Like... what do you say to that?! - "oh which one of us would do it to the other?" -and what, did Taylor fucking volunteer?? Just like - "he can pull my hair, it's chill" - WTF?!
Or did he suggest it in the first place, like they were discussing things that would that could be part of Alex and Henry's dynamic and he's just like - "he could pull my hair?" -and the other three just stared at him for a second, because wtf that's a intensely intimate action to suggest?!

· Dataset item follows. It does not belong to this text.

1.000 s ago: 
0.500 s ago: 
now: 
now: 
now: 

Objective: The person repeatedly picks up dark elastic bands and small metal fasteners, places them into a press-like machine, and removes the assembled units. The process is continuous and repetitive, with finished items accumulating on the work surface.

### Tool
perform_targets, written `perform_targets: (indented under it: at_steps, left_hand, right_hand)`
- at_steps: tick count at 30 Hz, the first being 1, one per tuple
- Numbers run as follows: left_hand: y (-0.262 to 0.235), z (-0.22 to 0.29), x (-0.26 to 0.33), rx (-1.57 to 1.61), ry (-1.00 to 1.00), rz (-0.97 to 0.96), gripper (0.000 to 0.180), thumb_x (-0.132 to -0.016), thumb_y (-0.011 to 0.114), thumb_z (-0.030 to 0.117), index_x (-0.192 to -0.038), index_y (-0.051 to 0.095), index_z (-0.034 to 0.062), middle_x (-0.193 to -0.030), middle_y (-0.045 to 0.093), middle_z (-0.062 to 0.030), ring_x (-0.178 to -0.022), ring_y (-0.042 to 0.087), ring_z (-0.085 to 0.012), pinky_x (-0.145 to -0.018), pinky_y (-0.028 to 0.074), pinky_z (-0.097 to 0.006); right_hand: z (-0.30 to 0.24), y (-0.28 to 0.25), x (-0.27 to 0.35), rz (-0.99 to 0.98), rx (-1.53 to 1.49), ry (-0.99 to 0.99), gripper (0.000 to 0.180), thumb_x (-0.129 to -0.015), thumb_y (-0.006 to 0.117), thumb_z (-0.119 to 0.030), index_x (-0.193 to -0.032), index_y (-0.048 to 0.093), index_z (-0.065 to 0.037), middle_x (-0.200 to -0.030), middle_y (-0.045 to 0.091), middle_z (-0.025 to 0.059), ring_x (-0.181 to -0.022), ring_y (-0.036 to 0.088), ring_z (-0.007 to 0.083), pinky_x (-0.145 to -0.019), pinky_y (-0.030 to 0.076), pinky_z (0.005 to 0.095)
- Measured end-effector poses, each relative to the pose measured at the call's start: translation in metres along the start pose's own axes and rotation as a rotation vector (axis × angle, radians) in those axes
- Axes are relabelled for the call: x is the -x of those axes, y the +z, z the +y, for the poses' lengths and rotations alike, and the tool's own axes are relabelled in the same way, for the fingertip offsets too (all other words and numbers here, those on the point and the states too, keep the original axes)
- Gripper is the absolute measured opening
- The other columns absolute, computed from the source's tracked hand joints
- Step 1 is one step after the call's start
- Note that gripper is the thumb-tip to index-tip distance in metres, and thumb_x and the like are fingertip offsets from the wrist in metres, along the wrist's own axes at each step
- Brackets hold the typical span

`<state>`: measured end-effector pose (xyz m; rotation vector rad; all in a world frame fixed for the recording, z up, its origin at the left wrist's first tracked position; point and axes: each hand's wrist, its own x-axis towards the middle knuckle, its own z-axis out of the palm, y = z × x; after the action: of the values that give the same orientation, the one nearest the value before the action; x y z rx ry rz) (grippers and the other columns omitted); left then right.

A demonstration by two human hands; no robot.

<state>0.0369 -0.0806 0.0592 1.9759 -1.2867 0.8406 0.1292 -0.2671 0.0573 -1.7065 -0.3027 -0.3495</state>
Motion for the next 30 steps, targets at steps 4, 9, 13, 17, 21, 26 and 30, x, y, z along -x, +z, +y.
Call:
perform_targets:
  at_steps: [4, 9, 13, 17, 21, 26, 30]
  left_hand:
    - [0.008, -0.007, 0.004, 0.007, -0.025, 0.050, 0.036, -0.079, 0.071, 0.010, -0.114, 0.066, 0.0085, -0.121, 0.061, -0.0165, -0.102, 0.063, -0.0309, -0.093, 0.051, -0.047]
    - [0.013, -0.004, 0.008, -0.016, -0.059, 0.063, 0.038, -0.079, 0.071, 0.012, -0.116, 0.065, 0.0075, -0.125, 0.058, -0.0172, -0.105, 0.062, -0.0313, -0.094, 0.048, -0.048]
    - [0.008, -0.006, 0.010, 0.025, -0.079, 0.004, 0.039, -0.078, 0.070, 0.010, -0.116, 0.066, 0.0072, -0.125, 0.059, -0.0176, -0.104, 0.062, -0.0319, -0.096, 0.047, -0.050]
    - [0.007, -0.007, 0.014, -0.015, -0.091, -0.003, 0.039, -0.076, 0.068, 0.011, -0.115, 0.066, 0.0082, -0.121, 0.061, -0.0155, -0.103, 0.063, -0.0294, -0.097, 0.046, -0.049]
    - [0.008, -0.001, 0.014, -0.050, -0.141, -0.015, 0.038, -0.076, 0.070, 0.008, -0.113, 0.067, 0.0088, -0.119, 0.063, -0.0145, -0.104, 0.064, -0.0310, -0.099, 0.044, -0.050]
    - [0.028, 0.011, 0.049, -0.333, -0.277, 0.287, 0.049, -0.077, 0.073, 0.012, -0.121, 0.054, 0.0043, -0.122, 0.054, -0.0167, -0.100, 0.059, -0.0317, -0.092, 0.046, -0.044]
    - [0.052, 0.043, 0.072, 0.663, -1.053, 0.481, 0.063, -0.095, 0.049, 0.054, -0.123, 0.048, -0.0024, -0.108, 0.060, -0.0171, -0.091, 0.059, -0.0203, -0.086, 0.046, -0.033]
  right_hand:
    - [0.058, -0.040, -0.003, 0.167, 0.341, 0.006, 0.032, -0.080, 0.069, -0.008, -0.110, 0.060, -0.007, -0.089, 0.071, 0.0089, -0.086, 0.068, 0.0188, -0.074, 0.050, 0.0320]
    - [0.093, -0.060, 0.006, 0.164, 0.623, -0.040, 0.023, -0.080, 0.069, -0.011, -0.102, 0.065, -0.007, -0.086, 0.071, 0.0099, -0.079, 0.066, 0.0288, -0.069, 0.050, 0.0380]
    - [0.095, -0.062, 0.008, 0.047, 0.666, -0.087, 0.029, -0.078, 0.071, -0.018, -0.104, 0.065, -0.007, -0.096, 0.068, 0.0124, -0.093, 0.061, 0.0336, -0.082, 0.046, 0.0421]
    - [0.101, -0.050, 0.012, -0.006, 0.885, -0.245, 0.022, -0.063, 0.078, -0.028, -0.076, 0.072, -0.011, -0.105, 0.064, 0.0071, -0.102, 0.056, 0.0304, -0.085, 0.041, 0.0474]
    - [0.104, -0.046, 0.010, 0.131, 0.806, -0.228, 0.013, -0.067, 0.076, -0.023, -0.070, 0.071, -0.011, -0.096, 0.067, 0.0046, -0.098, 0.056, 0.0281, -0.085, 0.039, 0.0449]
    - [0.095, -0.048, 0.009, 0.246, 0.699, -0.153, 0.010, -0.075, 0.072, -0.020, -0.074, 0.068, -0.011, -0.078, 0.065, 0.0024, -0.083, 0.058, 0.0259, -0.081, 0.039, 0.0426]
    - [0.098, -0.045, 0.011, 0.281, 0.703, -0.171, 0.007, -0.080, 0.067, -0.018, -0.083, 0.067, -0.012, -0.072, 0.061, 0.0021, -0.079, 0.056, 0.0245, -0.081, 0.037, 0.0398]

Hair touching in general is really intimate, in like, every context, at least I think to most people, and definitely to me. Most people wouldn't just let someone, even someone they were friends with, start playing with their hair or touching their head. I wouldn't even let my best friend randomly touch my head; I would instinctually try to bite their hand off (not a joke). Maybe I'm a slight bit more touch-repulsed than most, but I feel like it's safe to say that the majority of people don't want their hair and head being touched, grabbed, or played with unless they say so.
And again, they do it CONSISTENTLY. It's not a one and done scene. It is an actual dynamic between Alex and Henry they chose to establish.
SO I ASK AGAIN: WHOSE IDEA WAS IT?!
I'm looking at you four, Matthew, Robbie, Taylor, and Nicholas. I know it was one of you cheeky bastards that suggested it. One of you brought it up, and the rest of you were like "sure".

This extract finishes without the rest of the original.